The plans, outlined in the 2024 Nightjet Network for Switzerland strategy, outline the operators’ intention to significantly expand the number of services originating from Switzerland to serve 25 destinations.

Key points in the strategy include:

  • a new Zürich - Basle - Frankfurt - Cologne - Amsterdam daily overnight service from the end of 2021, initially operated using leased rolling stock from German leasing company RDC Asset until new Nightjet rolling stock is phased in
  • splitting the existing service from Zürich to Berlin and Hamburg into two separate services to increase capacity from the 2023 timetable change, as well as introduce a new Zürich - Leipzig - Dresden Prague service, and
  • new planned connections from Zürich - Rome and Zürich- Barcelona, although a launch date for these trains has not been provided yet as negotiations with authorities in France, Spain and Italy are still ongoing.

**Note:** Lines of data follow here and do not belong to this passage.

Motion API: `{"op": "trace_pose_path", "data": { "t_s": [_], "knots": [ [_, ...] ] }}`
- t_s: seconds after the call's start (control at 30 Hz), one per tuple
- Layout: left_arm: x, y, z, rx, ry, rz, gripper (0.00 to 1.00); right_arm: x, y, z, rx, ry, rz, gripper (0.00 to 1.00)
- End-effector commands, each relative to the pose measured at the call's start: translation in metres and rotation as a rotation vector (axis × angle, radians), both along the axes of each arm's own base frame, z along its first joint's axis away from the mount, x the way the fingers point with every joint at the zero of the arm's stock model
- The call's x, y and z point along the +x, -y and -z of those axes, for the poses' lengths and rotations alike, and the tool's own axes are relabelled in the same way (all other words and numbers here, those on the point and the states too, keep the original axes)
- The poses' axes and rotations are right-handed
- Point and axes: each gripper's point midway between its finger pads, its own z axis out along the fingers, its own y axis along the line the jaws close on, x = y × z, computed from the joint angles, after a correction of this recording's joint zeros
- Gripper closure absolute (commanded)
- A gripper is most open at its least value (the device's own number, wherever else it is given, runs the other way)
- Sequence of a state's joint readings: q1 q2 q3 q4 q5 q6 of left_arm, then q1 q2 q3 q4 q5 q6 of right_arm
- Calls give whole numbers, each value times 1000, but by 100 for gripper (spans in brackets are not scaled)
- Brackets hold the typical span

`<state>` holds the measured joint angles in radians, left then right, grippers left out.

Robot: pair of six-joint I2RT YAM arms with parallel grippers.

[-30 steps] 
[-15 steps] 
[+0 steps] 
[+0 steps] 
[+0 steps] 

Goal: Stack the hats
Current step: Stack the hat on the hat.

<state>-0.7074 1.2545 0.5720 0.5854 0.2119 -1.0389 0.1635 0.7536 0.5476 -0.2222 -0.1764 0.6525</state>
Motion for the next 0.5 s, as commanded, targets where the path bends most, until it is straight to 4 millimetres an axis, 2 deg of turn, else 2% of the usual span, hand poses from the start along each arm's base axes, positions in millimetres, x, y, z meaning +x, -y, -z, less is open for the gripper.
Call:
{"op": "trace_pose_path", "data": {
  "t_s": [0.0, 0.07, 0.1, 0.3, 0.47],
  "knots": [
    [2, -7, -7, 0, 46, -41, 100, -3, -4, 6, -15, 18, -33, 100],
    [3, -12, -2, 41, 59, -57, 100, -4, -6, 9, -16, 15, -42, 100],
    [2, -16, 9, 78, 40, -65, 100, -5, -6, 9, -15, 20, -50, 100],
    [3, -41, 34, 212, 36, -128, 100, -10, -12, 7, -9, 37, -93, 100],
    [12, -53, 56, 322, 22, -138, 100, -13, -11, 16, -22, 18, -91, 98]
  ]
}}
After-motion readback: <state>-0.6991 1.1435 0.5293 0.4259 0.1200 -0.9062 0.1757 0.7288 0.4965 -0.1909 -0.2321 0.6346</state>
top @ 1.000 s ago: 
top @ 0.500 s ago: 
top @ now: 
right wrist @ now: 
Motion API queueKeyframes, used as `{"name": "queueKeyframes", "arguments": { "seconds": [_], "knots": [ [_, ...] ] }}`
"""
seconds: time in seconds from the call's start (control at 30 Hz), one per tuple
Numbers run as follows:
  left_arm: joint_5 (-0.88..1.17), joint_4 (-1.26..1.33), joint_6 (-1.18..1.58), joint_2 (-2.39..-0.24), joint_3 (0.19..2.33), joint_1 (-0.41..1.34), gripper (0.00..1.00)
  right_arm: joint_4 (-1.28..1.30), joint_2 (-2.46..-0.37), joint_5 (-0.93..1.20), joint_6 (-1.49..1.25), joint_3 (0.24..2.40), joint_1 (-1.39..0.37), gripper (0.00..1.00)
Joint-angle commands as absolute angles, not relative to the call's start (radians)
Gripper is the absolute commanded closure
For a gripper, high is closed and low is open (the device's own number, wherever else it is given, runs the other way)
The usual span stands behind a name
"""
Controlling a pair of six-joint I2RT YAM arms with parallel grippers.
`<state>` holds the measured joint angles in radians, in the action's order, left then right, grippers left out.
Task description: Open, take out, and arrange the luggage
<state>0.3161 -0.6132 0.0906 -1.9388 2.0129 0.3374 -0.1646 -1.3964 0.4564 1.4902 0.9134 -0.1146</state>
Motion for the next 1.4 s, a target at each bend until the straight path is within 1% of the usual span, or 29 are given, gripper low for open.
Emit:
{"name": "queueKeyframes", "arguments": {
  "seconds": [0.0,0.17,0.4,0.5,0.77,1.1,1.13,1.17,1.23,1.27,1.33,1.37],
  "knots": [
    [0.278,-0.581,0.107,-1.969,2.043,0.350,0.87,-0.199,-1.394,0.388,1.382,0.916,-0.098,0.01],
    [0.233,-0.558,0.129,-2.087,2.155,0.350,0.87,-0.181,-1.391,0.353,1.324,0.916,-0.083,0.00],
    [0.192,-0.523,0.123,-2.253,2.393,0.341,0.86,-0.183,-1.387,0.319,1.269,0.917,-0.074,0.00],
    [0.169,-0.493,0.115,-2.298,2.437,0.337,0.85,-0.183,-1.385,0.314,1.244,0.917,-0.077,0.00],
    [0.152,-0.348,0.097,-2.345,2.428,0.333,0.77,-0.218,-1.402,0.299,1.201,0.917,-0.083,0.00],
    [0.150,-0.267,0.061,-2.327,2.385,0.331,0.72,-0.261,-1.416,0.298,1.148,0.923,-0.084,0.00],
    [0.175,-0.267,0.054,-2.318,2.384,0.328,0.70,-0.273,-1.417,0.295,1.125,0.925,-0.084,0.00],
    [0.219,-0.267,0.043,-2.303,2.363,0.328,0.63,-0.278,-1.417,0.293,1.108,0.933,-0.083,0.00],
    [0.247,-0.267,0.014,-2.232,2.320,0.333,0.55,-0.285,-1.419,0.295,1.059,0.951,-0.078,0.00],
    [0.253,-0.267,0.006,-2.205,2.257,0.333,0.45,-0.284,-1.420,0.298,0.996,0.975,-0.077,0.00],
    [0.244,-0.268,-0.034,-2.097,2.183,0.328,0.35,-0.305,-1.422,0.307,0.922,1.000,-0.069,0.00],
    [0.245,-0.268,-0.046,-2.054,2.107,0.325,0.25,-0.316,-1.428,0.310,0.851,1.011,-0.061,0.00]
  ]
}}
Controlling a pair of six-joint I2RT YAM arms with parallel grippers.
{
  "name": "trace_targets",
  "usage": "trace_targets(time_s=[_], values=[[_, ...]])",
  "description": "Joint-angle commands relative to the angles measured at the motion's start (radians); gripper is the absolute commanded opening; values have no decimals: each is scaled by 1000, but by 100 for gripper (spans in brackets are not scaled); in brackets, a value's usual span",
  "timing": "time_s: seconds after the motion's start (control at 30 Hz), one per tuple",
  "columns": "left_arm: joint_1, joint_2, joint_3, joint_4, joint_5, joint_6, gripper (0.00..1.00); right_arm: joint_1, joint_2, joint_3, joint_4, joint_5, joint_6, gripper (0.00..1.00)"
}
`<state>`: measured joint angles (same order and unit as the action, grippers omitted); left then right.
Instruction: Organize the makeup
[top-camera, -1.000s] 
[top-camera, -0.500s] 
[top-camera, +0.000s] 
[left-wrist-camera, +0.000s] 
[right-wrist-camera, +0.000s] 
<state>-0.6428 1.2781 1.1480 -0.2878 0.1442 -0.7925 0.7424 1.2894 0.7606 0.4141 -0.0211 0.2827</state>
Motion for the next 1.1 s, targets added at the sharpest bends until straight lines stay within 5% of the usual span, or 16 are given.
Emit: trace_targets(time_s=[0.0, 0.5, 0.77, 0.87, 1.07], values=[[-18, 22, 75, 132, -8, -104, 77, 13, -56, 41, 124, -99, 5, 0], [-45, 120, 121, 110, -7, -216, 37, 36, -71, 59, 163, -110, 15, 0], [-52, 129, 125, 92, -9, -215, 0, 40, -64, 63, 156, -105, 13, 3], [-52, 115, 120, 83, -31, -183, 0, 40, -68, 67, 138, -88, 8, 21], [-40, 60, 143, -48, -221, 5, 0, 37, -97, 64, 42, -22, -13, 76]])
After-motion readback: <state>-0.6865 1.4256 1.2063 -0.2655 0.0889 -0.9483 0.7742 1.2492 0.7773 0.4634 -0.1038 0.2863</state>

The expansion will further reinforce Zürich’s position as the second largest night train hub in Europe after Vienna. The city is currently the terminus of night train services to destinations including Hamburg, Berlin, Vienna, Graz, Budapest, Prague and Zagreb.

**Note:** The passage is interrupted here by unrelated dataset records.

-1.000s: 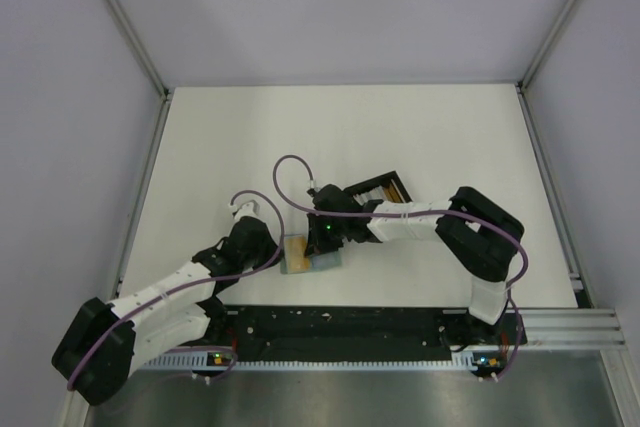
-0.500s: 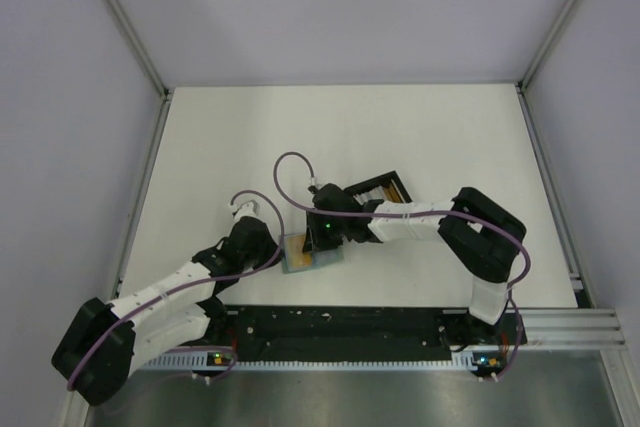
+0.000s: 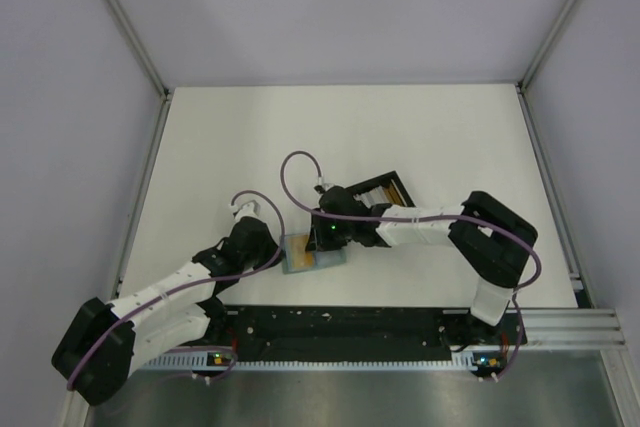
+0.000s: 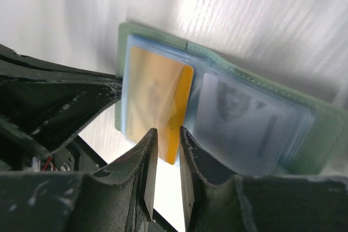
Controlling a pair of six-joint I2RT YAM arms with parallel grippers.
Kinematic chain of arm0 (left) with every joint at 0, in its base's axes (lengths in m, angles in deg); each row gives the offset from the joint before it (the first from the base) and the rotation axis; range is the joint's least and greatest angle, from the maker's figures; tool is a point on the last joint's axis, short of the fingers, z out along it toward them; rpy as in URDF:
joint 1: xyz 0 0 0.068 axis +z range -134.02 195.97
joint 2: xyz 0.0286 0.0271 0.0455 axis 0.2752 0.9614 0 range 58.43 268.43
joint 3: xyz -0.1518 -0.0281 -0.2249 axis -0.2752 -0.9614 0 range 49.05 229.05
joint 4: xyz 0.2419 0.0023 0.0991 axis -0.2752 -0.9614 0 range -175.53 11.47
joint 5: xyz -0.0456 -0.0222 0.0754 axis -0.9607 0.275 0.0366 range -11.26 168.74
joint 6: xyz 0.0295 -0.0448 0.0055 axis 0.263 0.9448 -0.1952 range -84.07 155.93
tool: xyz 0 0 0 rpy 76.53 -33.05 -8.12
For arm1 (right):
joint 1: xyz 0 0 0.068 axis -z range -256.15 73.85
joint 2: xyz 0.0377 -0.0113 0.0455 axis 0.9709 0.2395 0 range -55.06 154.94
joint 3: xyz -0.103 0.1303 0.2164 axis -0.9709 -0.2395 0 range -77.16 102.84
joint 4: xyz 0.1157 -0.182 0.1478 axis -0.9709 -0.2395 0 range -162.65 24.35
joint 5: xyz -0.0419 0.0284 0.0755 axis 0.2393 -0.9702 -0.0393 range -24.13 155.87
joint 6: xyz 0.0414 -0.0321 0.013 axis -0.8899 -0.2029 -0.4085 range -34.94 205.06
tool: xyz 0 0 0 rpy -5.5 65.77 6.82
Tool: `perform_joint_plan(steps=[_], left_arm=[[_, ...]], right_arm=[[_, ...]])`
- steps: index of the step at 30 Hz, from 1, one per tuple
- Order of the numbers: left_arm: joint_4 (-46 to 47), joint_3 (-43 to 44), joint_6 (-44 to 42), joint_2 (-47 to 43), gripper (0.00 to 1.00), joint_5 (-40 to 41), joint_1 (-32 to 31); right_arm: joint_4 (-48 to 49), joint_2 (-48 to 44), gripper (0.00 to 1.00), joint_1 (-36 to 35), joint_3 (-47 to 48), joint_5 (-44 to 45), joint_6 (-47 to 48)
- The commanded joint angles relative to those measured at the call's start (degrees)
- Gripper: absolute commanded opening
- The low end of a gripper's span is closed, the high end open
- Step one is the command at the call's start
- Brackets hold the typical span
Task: Put the credit cards into the card holder
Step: Insert the credit card into the card holder.
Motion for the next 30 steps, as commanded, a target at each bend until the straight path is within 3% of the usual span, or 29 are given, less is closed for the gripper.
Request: perform_joint_plan(steps=[1, 3, 7, 11, 16, 21, 30], left_arm=[[-0.27, 0.91, -0.34, -0.85, 0.00, -0.12, -0.20], [0.08, 0.82, -0.34, -0.85, 0.00, 0.06, -0.20], [-0.01, 0.99, -0.34, -0.85, 0.00, -0.12, -0.20], [-0.01, 0.99, -0.42, -0.85, 0.00, -0.21, -0.11], [-0.10, 1.08, -0.51, -0.94, 0.00, -0.03, -0.29], [0.08, 0.82, -0.34, -0.94, 0.00, -0.03, -0.20], [-0.63, 0.73, -0.34, -1.11, 0.00, 0.67, -0.11]], right_arm=[[-0.15, -8.47, 0.24, -0.60, 0.19, 9.19, 0.99], [-2.45, -9.26, 0.24, -0.51, 0.46, 11.85, 1.87], [0.70, -7.61, 0.25, -1.13, 1.68, 6.59, 3.19], [-5.61, -2.59, 0.27, -3.58, 7.83, 7.62, 5.74], [-1.84, -0.31, 0.11, -4.64, 8.02, 3.85, 6.10], [-5.51, 3.47, 0.07, -4.55, 9.69, 3.32, 6.18], [-18.26, 1.55, 0.04, -4.11, 9.34, 19.04, 6.27]])
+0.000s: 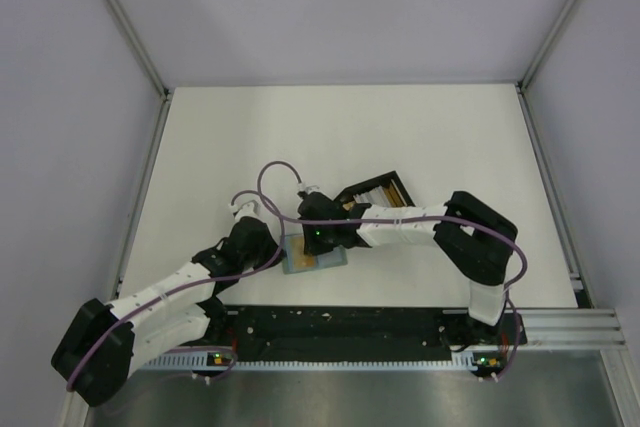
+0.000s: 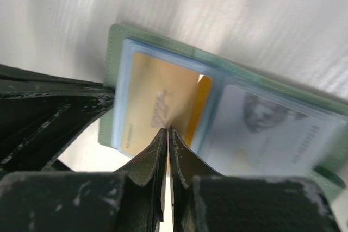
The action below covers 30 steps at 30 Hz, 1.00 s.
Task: Put the credit cards into the card holder
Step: Insert the credit card into the card holder.
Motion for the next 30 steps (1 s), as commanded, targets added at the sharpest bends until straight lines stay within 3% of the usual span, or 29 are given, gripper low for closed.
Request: perform_joint_plan(steps=[1, 5, 10, 19, 30], left_arm=[[-0.78, 0.73, -0.29, -0.77, 0.00, 1.15, -0.18], [-0.87, 0.81, -0.38, -0.68, 0.00, 1.06, -0.18], [-0.96, 0.90, -0.56, -0.77, 0.00, 0.98, -0.09], [-0.87, 0.99, -0.64, -1.20, 0.00, 0.63, -0.09], [-0.60, 0.90, -0.64, -1.64, 0.00, 0.36, -0.18]], right_arm=[[-9.06, -3.15, 0.04, 0.45, 0.57, 11.94, 1.15], [-11.01, -3.51, 0.04, 1.24, 1.54, 14.51, 1.42], [-6.28, -5.96, 0.06, 1.16, 0.93, 9.69, 2.03], [5.07, -6.59, 0.36, 1.86, -3.82, -2.80, -3.32], [3.94, -3.08, 0.39, 2.56, -2.77, -5.00, -4.03]])
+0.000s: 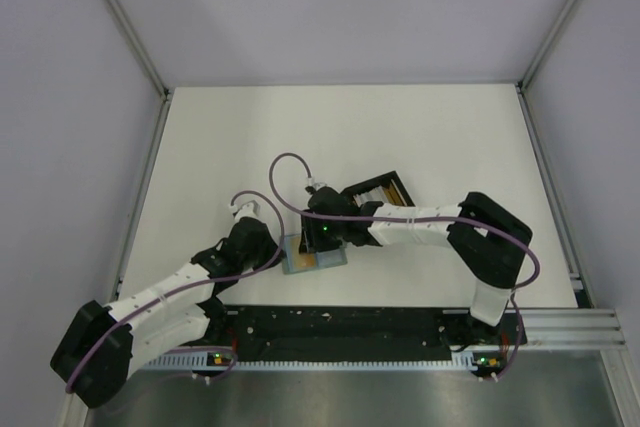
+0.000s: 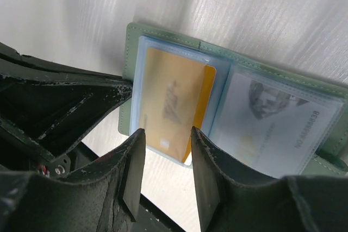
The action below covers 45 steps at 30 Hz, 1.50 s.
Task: Put the credit cards into the card holder
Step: Insert the credit card into the card holder.
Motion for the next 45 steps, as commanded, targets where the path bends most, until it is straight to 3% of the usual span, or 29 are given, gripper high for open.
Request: perform_joint_plan(steps=[1, 6, 11, 20, 26, 35, 42, 45], left_arm=[[0.18, 0.99, -0.73, -0.86, 0.00, 0.38, -0.18], [0.01, 0.99, -0.64, -0.86, 0.00, 0.38, -0.18], [0.27, 1.08, -0.64, -0.86, 0.00, 0.21, -0.18], [0.89, 1.34, -0.99, -0.68, 0.00, -0.23, -0.18], [-3.85, 3.71, -2.48, -2.00, 0.00, 1.17, -0.09], [-20.02, 15.57, -12.24, -1.74, 0.00, 5.74, -0.09], [-21.61, 18.83, -17.86, 1.95, 0.00, 4.87, -0.09], [-21.35, 20.50, -21.02, 4.76, 0.00, 2.94, -0.09]], right_arm=[[1.09, 2.02, 0.40, 0.51, 1.15, -1.64, -0.51], [0.30, 1.41, 0.42, 0.68, 0.71, 0.91, -0.51], [3.10, 2.29, 0.41, 0.68, 0.53, -3.29, -0.16], [7.16, 2.90, 0.29, 0.33, 0.97, -9.37, 0.81], [5.31, -0.08, 0.38, 0.51, 0.18, -5.16, 2.73], [4.17, -12.65, 0.41, 4.90, -5.53, -2.07, 15.64], [3.64, -14.24, 0.48, 6.48, -9.66, -4.27, 34.09], [9.94, -14.94, 0.48, 6.57, -13.43, -6.73, 41.74]])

Suitable rolling stock for short-term expansion is limited, necessitating longer-term planning. ÖBB announced plans to purchase an additional 20 seven-car Nightjet trains plus locomotives last month to accommodate for the expansion of overnight services, which will be phased in gradually. This is in addition to 13 night trains ordered from Siemens in 2018.

“We have no doubts about the Nightjet’s continued success,” says Mr Andreas Matthä, CEO of ÖBB. “We are also investing in 13 latest generation Nightjet trains which will be in operation from the end of 2022.”

Demand for international overnight services rose significantly in 2019 and early 2020 until the outbreak of the Covid-19 pandemic, with passenger numbers from Switzerland growing by more than 25% year-on-year. Despite the disruption caused by the crisis, the two operators expect the trend for increasing night train demand to continue as customers seek more environmentally-friendly and resource-efficient means of travel.

According to an estimate by SBB, the existing night train services from Switzerland result in significant reductions in emissions, generating an annual savings of around 50,000 tonnes of CO2 compared with alternative means of travel.

“This is a sustainable trend and the demand for environmentally-friendly and resource-efficient mobility will continue to increase,” says SBB CEO, Mr Vincent Ducrot.

The operators say they view this trend as an opportunity to encourage a modal shift away from other higher-polluting forms of travel, such as cars, buses and short-haul flights, in line with the aims of the 2016 Paris Agreement.

ÖBB and SBB have stated that they hope that some funding for the expansion could come from the Swiss government’s new climate fund, outlined in revisions to the country’s CO2 Act, which are currently being debated in the federal parliament. The act mentions cross-border train travel as one of its priorities.

The operators says that expansion can only go ahead if state support is granted, as the funding would offset the high operating costs of night train services.

ÖBB is currently the sole operator of 19 Nightjet services, and provides eight further services in partnership with other operators, including six with its largest partner SBB.